**Instructions for the task**
The expected reply is all of the data, returned exactly.

**Data excerpt**

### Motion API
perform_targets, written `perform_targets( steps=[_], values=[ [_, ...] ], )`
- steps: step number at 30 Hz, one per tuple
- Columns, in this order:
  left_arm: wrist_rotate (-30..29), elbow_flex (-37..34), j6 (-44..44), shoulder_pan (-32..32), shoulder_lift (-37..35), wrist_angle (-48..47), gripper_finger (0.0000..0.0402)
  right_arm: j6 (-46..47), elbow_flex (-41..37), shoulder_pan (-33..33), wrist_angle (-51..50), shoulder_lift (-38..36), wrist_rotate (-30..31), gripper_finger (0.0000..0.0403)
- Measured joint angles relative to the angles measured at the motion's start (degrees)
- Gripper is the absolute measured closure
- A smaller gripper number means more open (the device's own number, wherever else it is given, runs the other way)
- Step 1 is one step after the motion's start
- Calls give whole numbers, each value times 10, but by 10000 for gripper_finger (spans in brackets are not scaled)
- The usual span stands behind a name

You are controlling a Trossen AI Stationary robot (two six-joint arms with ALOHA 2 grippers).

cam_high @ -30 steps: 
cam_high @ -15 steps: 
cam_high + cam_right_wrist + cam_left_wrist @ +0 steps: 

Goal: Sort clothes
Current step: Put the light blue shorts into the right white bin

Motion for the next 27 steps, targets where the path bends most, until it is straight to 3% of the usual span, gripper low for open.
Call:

**Written answer**
### Motion API
perform_targets, written `perform_targets( steps=[_], values=[ [_, ...] ], )`
- steps: step number at 30 Hz, one per tuple
- Columns, in this order:
  left_arm: wrist_rotate (-30..29), elbow_flex (-37..34), j6 (-44..44), shoulder_pan (-32..32), shoulder_lift (-37..35), wrist_angle (-48..47), gripper_finger (0.0000..0.0402)
  right_arm: j6 (-46..47), elbow_flex (-41..37), shoulder_pan (-33..33), wrist_angle (-51..50), shoulder_lift (-38..36), wrist_rotate (-30..31), gripper_finger (0.0000..0.0403)
- Measured joint angles relative to the angles measured at the motion's start (degrees)
- Gripper is the absolute measured closure
- A smaller gripper number means more open (the device's own number, wherever else it is given, runs the other way)
- Step 1 is one step after the motion's start
- Calls give whole numbers, each value times 10, but by 10000 for gripper_finger (spans in brackets are not scaled)
- The usual span stands behind a name

You are controlling a Trossen AI Stationary robot (two six-joint arms with ALOHA 2 grippers).

cam_high @ -30 steps: 
cam_high @ -15 steps: 
cam_high + cam_right_wrist + cam_left_wrist @ +0 steps: 

Goal: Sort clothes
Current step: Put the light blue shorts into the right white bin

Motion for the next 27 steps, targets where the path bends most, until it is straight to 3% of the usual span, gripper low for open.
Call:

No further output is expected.